# [Task objective]
Your task is to copy the lines of the data below from the line holding "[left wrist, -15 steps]" through the line holding "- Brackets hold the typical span", inclusive, exactly and with nothing added.

[Records from a data source]
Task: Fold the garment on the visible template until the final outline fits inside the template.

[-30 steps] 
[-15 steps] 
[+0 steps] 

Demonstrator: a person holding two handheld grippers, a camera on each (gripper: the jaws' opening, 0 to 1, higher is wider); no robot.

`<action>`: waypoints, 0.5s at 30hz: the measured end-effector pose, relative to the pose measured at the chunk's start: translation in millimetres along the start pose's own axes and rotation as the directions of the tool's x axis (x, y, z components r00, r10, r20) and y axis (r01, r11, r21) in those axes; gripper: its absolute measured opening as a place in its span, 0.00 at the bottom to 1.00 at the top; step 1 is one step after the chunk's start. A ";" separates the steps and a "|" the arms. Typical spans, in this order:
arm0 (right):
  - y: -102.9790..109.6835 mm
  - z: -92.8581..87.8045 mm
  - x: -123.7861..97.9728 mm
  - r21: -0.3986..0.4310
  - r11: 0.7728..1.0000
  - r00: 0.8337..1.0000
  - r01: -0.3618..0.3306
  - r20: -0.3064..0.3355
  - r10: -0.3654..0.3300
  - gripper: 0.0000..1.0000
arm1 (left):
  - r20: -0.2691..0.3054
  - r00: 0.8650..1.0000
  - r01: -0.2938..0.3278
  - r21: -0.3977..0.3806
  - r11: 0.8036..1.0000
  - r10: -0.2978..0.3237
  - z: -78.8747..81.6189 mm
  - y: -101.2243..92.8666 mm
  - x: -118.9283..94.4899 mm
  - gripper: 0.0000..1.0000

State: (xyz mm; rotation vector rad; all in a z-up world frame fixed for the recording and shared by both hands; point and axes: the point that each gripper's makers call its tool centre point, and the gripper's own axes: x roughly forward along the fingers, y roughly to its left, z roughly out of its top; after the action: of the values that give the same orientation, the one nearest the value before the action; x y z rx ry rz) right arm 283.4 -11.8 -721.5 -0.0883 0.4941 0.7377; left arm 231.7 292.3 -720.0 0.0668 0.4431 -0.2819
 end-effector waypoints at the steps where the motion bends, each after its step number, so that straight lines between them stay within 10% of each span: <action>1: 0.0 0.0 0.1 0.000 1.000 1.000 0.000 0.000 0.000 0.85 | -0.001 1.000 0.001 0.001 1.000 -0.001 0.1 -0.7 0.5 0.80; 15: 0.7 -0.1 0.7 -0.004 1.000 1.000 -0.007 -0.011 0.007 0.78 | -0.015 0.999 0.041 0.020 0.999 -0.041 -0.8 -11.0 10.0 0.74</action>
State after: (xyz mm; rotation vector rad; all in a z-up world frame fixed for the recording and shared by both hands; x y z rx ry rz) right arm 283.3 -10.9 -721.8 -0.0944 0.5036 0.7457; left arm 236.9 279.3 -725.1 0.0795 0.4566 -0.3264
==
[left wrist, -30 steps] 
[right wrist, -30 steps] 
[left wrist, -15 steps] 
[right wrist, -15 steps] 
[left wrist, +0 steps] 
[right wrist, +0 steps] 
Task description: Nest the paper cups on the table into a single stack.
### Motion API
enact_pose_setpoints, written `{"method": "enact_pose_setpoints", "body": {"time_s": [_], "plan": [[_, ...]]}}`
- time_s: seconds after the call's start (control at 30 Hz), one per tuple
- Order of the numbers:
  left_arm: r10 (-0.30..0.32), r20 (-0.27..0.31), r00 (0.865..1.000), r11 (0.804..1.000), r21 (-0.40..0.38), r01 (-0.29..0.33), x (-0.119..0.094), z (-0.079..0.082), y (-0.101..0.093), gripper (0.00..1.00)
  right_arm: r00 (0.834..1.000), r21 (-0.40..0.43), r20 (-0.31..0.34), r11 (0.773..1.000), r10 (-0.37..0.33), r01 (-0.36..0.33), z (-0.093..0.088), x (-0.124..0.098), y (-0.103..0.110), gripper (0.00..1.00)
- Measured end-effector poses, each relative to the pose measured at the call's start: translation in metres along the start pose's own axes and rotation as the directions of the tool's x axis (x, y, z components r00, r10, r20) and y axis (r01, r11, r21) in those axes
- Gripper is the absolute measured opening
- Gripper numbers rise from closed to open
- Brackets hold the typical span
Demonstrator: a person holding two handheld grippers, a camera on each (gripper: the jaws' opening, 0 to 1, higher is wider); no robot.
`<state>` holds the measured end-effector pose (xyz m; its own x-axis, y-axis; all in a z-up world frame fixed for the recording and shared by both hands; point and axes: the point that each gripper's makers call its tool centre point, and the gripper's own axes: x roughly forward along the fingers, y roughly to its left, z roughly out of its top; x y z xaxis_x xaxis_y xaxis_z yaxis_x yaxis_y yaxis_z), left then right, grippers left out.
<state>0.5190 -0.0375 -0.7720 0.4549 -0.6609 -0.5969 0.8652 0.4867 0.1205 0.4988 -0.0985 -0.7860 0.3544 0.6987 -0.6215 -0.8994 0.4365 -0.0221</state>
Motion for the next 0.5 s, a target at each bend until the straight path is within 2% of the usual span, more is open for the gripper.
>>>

# [Your response]
[left wrist, -15 steps] 
[right wrist, -15 steps] 
[left wrist, +0 steps] 
[right wrist, +0 steps] 
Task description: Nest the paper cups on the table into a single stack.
### Motion API
enact_pose_setpoints, written `{"method": "enact_pose_setpoints", "body": {"time_s": [_], "plan": [[_, ...]]}}`
- time_s: seconds after the call's start (control at 30 Hz), one per tuple
- Order of the numbers:
  left_arm: r10 (-0.30..0.32), r20 (-0.27..0.31), r00 (0.865..1.000), r11 (0.804..1.000), r21 (-0.40..0.38), r01 (-0.29..0.33), x (-0.119..0.094), z (-0.079..0.082), y (-0.101..0.093), gripper (0.00..1.00)
  right_arm: r00 (0.834..1.000), r21 (-0.40..0.43), r20 (-0.31..0.34), r11 (0.773..1.000), r10 (-0.37..0.33), r01 (-0.36..0.33), z (-0.093..0.088), x (-0.124..0.098), y (-0.103..0.110), gripper (0.00..1.00)
- Measured end-effector poses, each relative to the pose measured at the call's start: translation in metres along the start pose's own axes and rotation as the directions of the tool's x axis (x, y, z components r00, r10, r20) and y axis (r01, r11, r21) in those axes
- Gripper is the absolute measured opening
- Gripper numbers rise from closed to open
- Brackets hold the typical span

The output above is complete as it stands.